A function is defined by a def, but a program that never calls any of them will do nothing at all (except look for syntax errors and the like). There are probably tens of thousands of defined functions in the library, but running python will only execute the ones you call.

Typically at the bottom of every script there needs to be at least one function call that gets things started. (Unless the script is so trivial that it's written without using any functions). But in either case, some top-level code is needed.

That top-level code can be as simple as a single call, or it might define a few variables, and then make the call(s).

I thought I had to define prime as f(0) so that it would be a float, not an 
integer division. Am I wrong? I am so utterly confused.

I'm afraid you're wrong in a couple of points. There's no such function as f() in the standard library. If you wanted to define a literal float, you could either use 0.0, or use float(0). But you do not want a float there, everything can be done with ints.

In many sample codes I have seen num or int seem to be short hand for anything 
that is a number, because I though I was dividing and would receive a float 
remainder for non-prime numbers, I wan't to use that as a test.

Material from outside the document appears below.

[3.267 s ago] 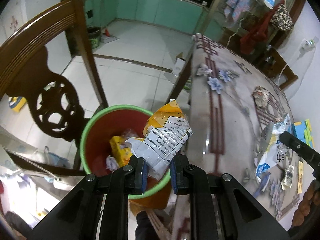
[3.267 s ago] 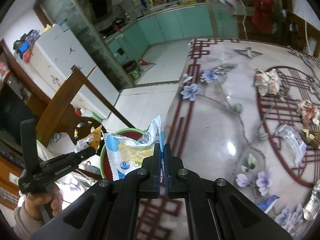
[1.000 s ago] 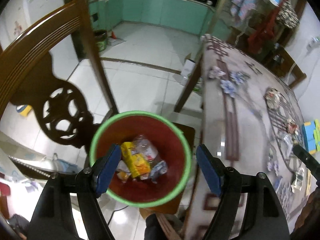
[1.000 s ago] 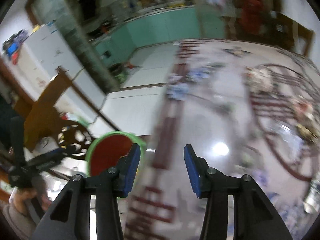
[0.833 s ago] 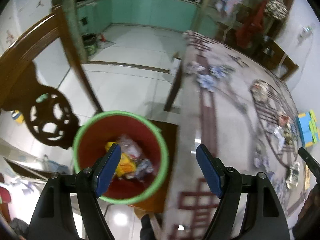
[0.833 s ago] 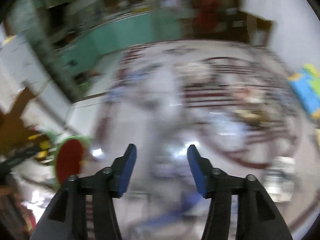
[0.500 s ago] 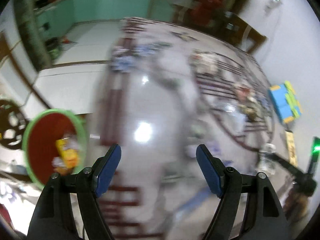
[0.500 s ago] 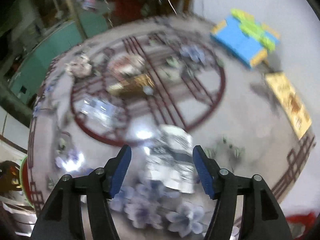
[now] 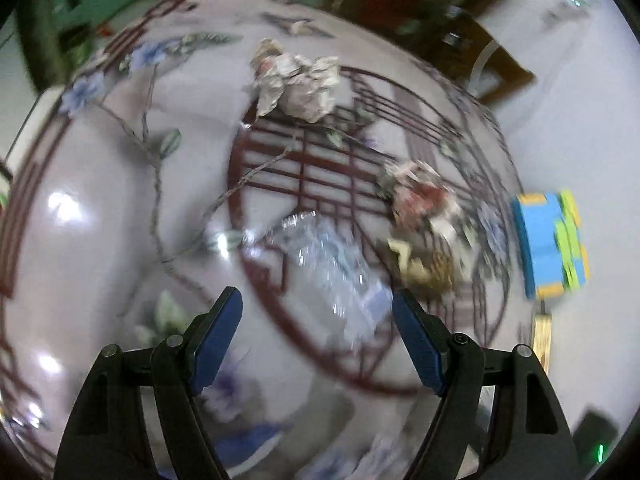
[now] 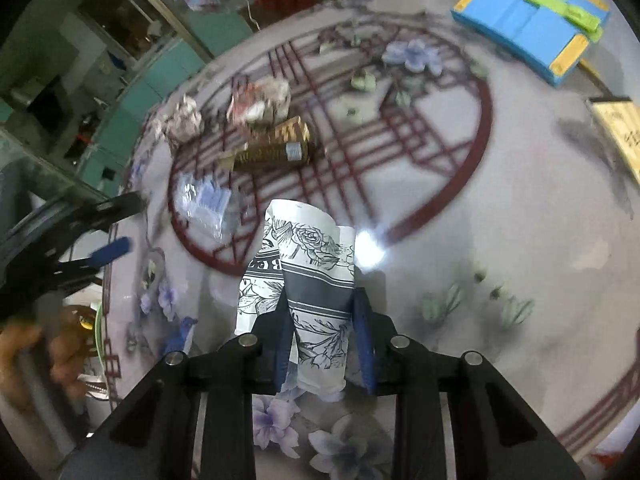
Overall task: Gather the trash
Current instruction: 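Grasp patterned paper cup with right tool while left tool grasps clear plastic wrapper, then carry the paper cup and clear wrapper over the red bin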
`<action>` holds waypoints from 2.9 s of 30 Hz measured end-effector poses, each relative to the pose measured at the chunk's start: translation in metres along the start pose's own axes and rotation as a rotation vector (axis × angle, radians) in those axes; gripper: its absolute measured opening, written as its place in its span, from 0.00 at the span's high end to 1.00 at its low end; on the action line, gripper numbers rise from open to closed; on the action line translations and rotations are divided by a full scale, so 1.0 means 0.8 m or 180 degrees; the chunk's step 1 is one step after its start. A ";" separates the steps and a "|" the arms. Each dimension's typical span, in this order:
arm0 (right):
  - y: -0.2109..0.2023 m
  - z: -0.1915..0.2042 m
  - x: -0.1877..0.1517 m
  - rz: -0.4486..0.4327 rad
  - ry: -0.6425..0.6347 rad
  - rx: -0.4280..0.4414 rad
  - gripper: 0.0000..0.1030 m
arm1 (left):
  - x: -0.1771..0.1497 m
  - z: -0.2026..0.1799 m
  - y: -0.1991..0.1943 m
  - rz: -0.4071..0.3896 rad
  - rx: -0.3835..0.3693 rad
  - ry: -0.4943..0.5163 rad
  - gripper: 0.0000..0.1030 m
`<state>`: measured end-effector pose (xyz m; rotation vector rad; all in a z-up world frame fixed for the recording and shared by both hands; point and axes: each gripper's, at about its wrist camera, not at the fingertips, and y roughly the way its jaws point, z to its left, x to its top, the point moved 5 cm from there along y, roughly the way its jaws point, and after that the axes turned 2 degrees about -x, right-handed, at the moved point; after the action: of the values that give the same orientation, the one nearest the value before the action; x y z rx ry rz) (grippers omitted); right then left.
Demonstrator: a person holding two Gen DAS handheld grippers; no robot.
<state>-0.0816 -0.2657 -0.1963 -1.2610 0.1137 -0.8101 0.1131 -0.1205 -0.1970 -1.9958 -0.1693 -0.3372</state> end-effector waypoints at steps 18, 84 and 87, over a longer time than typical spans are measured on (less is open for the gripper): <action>-0.018 -0.005 0.036 -0.0164 -0.0127 -0.0057 0.75 | 0.005 -0.014 0.020 0.0021 0.0038 -0.0002 0.85; -0.002 0.368 -0.022 -0.0291 -0.1222 0.0468 0.75 | 0.015 0.242 -0.232 -0.0816 0.0528 0.0351 0.85; 0.001 0.384 -0.027 -0.0276 -0.1262 0.0487 0.75 | 0.017 0.259 -0.234 -0.0806 0.0544 0.0310 0.85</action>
<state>0.0559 -0.0070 -0.1008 -1.2635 -0.3187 -0.6162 0.1093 0.1468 -0.1152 -1.7871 -0.3783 -0.5622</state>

int and float are types (and act like functions), and if you needed to check the type of an object, you'd use isinstance(myvar, int) or isinstance(myvar, float). You can't just do a comparison with int. But dividing two ints will give an int in Python 2.x and will give a float in Python 3.x. And that's regardless of whether it comes out even or not. Which version of Python are you using?

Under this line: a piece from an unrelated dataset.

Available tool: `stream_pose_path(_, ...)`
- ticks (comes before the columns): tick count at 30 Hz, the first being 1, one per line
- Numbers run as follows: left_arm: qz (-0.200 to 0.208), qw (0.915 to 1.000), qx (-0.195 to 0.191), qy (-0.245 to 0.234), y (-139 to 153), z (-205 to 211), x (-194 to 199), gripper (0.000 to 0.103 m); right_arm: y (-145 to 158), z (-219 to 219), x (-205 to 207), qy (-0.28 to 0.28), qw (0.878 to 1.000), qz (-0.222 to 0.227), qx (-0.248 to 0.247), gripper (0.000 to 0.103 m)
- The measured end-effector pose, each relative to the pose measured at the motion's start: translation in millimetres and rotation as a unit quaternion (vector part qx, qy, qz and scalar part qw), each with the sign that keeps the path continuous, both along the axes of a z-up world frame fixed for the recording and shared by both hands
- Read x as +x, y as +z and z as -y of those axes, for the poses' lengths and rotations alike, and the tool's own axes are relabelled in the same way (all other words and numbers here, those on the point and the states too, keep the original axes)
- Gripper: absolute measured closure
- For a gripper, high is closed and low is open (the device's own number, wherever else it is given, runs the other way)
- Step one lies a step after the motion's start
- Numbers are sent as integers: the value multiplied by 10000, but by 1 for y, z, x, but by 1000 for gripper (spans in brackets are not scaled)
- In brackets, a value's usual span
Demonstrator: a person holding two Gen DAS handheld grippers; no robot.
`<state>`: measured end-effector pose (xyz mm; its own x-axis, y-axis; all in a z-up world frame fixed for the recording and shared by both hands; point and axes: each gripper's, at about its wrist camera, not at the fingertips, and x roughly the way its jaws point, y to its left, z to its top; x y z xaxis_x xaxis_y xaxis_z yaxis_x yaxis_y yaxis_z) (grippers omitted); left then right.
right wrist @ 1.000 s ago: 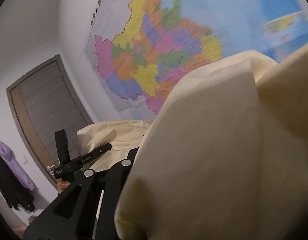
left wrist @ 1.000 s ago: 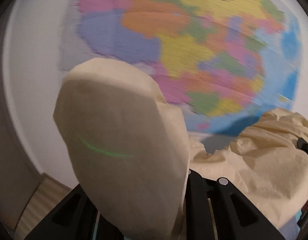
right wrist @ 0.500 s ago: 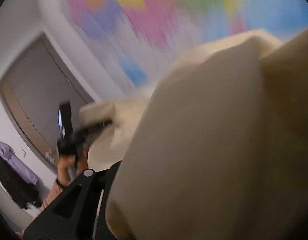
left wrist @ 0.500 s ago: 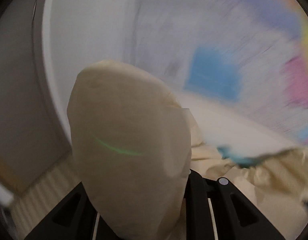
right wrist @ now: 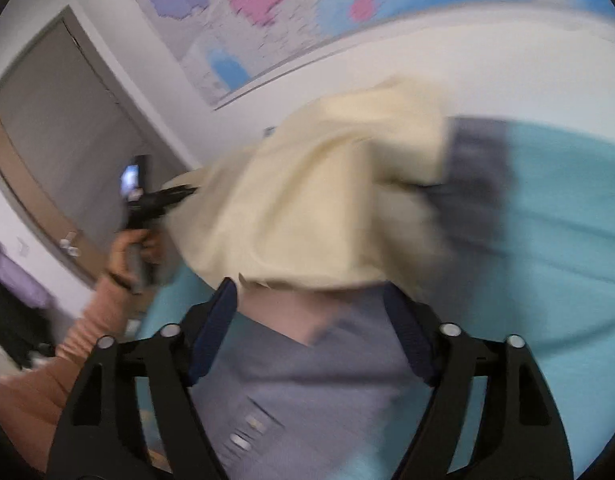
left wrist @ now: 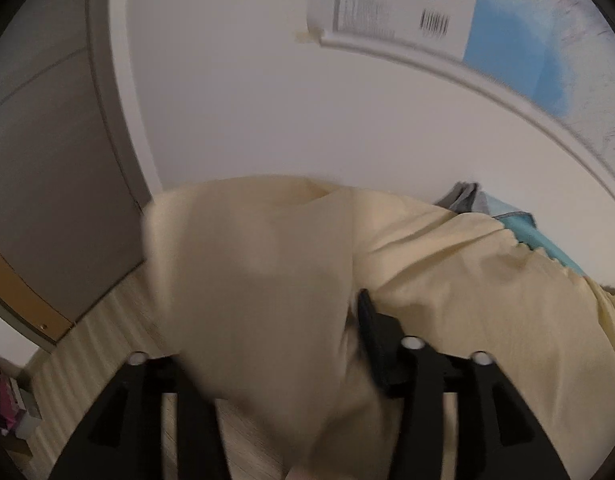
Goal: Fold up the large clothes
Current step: 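Lower the jacket bundle onto the pink garment with both grippers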
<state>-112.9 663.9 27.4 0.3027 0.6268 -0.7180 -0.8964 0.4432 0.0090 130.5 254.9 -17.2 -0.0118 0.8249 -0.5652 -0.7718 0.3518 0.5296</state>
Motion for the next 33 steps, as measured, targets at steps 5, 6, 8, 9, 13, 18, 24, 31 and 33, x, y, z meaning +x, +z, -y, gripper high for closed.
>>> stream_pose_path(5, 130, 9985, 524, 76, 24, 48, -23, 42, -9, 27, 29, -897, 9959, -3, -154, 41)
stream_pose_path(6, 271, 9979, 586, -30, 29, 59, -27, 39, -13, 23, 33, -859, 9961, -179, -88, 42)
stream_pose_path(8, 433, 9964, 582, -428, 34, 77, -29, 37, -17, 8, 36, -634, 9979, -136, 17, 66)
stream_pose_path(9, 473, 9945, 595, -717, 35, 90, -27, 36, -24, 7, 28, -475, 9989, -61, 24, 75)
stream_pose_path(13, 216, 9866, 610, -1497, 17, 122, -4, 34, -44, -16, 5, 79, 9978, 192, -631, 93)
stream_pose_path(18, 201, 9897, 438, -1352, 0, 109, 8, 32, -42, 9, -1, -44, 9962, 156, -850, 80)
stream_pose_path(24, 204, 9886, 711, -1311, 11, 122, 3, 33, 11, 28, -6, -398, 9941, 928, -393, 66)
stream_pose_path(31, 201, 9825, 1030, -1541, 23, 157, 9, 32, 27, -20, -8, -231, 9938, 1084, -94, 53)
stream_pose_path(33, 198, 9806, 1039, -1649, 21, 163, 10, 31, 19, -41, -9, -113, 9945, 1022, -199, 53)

Fortunately, there's a much better way of telling if an int can be divided by another int: The modulo operator, represented by a "%" symbol.

prime%n will give the remainder, and if it's zero, you know that prime is evenly divisible by n (and therefore isn't prime).


For your suggestion:
def testprime(candidate)
    check all ints between 2 and candidate, and return true if any of them 
divide the candidate evenly
I don't mean to be so dependent, but how would I do this? Also what is the 
difference between return and print?
    Otherwise return false


The return statement is the way a function returns a value to its caller. Let's suppose you wanted a function that returned true if its int argument was odd. You could do it like this:

def isodd(candidate):
    if candidate%2 ==0:
        return False
    else:
        return True

Now, the body of that function could be done in one line, but I wanted to illustrate the returning of useful values, and also the possibility that the return might not be at the end, and that there might be more than one place the function returns.

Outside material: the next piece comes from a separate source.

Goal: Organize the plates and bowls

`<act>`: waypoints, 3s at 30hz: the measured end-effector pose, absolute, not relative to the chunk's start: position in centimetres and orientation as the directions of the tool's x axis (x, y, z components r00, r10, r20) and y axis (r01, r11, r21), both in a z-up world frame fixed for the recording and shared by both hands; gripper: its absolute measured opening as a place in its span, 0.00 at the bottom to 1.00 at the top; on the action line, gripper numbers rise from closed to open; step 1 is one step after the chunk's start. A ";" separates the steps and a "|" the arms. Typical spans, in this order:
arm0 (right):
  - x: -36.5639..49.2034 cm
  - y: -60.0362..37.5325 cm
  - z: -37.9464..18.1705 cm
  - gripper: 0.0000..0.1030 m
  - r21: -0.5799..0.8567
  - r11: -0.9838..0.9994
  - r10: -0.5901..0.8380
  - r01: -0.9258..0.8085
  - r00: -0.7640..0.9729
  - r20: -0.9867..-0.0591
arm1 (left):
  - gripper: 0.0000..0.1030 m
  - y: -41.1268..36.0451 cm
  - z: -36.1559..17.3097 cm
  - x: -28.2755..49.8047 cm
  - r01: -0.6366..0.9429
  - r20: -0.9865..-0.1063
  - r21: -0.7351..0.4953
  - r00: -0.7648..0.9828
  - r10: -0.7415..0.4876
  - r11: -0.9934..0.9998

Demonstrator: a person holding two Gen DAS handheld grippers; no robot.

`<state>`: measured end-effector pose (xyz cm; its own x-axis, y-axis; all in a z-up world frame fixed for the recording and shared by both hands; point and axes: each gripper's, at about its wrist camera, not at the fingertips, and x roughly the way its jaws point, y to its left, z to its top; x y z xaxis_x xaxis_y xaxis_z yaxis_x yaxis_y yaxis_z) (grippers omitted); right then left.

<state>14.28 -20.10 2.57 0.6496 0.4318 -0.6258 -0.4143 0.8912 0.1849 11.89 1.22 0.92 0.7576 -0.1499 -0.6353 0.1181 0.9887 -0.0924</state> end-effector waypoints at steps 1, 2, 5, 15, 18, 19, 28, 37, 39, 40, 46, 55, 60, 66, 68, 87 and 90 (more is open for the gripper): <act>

Why not get the other function to call this one temporarily, and see if you can make the program find the first 1000 odd numbers instead. Then you can come back to the testprime() function and see if you can create one that returns True for primes, and False for anything else. Clearly that function will need a loop.

def counting_primes()
    build a list of primes, where a number is put in the list if testprime() 
confirms that it is prime.
Again, how would I do this, so if I had something that told me a number was 
prime, how would I take that prime and put it in a list if the function is on 
loop?
    return the list once it's big enough

You're already doing that in the code you showed. You initialized the primelist, then started a while loop. The difference I'm suggesting is that instead of dealing with x in this function, you defer that to the testprime() function. So your loop would call testprime() and conditionally append the value prime to the primelist.

def counting_primes():
    primelist=[]
    prime = 2
    while len(primelist) < 1000:
        if isodd(prime):
             primelist.append(prime)
        prime += 1
    return primelist

Despite going to many sources I can not seem to find a single source that 
adequately explains Python 100% without any technical jargon or assumptions of 
prior knowledge. What I mean by this, is that I now have the gist of the utmost 
basics, but I would say my understanding is befuddled. Furthermore if I were to 
attempt to write code (such as this exercise) I am completely lost. What do you 
recommend for a good source to learn Python? I have tried MIT open course ware, 
but again even their intro explains the obvious, but not how to use it 
collectively.
Sincerely,
Dan



With no experience in programming other languages, you'd need a different kind of tutorial than I sought when I was learning Python. And you absolutely need to match your tutorial against the version of Python you're running on your machine. 2.x and 3.x aren't VERY different, but there were enough changes that you don't want to be dealing with that while learning initially.

Anybody else want to recommend a tutorial for someone who has no programming experience in other languages?